> Exercise:
Whenever a picture appears in the data, skip it and write out all other material exactly.

> Data segment:
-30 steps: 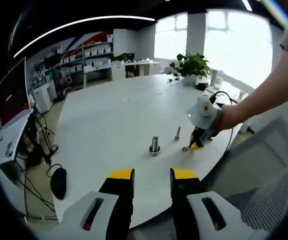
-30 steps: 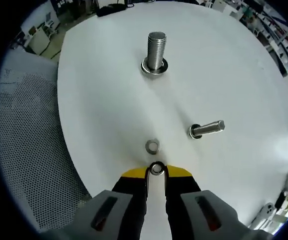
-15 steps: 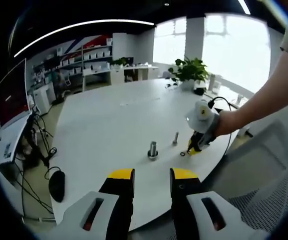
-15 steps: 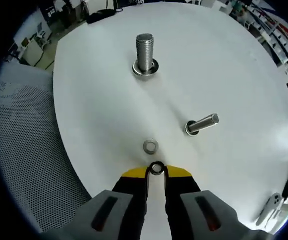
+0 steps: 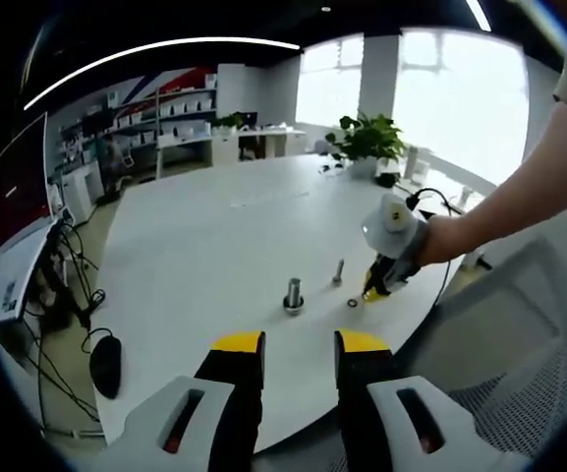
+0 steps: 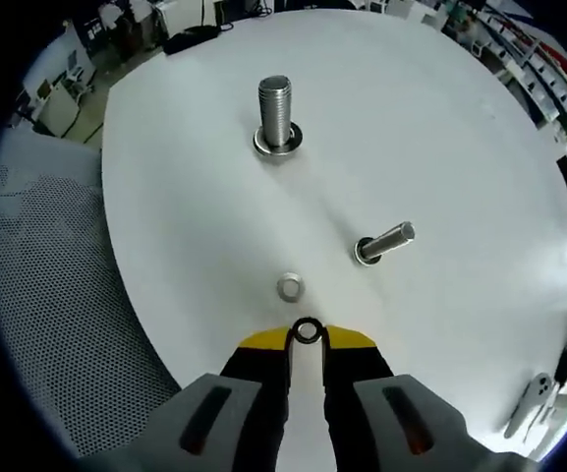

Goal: Place the washer onto the threaded stud by aligning its center hole with the stud, sliding it down to the base, and recovering from edge contact or off-axis alignment until the washer reaches the visible bottom stop.

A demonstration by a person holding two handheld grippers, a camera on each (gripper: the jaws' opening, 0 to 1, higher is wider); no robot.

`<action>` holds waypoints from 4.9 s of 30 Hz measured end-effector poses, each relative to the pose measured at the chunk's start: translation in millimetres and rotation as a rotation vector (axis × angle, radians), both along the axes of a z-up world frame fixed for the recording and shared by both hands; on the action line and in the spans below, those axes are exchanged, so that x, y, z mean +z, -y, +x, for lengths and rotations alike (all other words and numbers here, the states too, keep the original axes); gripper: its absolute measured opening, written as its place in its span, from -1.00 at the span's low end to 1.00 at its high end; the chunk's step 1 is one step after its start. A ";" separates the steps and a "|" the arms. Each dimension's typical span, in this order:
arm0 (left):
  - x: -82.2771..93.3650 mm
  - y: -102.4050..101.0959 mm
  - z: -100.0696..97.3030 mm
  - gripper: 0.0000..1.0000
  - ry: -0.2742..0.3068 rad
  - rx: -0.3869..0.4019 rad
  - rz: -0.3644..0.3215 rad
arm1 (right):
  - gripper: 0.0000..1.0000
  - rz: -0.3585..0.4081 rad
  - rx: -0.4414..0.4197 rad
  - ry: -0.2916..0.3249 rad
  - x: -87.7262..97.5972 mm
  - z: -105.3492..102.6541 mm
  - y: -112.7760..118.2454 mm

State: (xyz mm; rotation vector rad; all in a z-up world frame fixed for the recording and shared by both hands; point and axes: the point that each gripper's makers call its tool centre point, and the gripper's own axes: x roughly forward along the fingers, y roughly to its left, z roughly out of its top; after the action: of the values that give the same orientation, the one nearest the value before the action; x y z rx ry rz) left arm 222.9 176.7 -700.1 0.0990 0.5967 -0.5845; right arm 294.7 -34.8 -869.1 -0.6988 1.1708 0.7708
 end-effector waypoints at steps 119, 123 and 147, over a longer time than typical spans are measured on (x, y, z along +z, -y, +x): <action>-45.4 13.2 -28.7 -0.34 -0.223 -0.116 0.101 | -0.74 0.064 0.165 0.103 72.3 57.4 -24.6; -46.0 13.2 -28.5 -0.34 -0.227 -0.118 0.104 | -0.74 0.056 0.175 0.091 67.0 58.5 -24.8; -49.1 11.6 -29.0 -0.34 -0.241 -0.110 0.113 | -0.73 0.018 0.191 0.026 33.9 60.6 -22.9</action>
State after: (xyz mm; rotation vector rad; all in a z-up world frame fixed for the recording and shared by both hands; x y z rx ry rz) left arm 193.9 165.1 -749.2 0.1704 0.8623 -0.6748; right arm 355.3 -11.9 -835.2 -0.8111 1.0822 0.9286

> Task output:
-30 steps: 
-30 steps: 
-15 steps: 
-15 steps: 
+0 steps: 
+0 steps: 

Goal: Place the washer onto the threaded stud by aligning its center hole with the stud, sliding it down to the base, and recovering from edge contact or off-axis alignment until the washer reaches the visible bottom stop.

A demonstration by a person holding two handheld grippers, a camera on each (gripper: the jaws' opening, 0 to 1, higher is wider); no robot.

`<action>` holds waypoints from 4.9 s of 30 Hz measured end-effector poses, each relative to the pose measured at the chunk's start: translation in millimetres and rotation as a rotation vector (axis × angle, radians), both along the axes of a z-up world frame fixed for the recording and shared by both hands; on the action line and in the spans below, those axes are exchanged, so that x, y, z mean +z, -y, +x, for lengths and rotations alike (all other words and numbers here, the states too, keep the original axes); gripper: its absolute measured opening, written as its place in its span, from -1.00 at the span's low end to 1.00 at its high end; the chunk's step 1 is one step after its start. A ";" separates the steps and a "|" the arms. Each dimension's typical span, in this order:
arm0 (left):
  - x: -82.2771..93.3650 mm
  - y: -102.4050..101.0959 mm
  - z: -100.0696..97.3030 mm
  - gripper: 0.0000..1.0000
  - ry: -0.2742..0.3068 rad
  - rx: -0.3869..0.4019 rad
  - rz: -0.3644..0.3215 rad
arm1 (right):
  - gripper: 0.0000..1.0000
  - rz: -0.3585..0.4081 rad
  - rx: -0.4414..0.4197 rad
  - ry: -0.2916..0.3249 rad
  - x: -87.7262..97.5972 mm
  - z: -105.3492..102.6541 mm
  - y: -112.7760..118.2454 mm

State: (xyz mm; rotation vector rad; all in a z-up world frame fixed for the recording and shared by both hands; point and axes: the point that each gripper's makers call its tool centre point, and the gripper's own axes: x roughly forward along the fingers, y roughly to its left, z roughly out of its top; after the action: of the values that give the same orientation, the one nearest the value before the action; x y z rx ry rz) left arm 222.9 176.7 -700.1 0.0990 0.5967 -0.5845; right arm 294.7 -34.8 -869.1 -0.6988 1.1708 0.7708
 end-effector waypoints at steps 119, 123 and 147, over a longer time than typical spans are measured on (x, y, z along +z, -y, +x): <action>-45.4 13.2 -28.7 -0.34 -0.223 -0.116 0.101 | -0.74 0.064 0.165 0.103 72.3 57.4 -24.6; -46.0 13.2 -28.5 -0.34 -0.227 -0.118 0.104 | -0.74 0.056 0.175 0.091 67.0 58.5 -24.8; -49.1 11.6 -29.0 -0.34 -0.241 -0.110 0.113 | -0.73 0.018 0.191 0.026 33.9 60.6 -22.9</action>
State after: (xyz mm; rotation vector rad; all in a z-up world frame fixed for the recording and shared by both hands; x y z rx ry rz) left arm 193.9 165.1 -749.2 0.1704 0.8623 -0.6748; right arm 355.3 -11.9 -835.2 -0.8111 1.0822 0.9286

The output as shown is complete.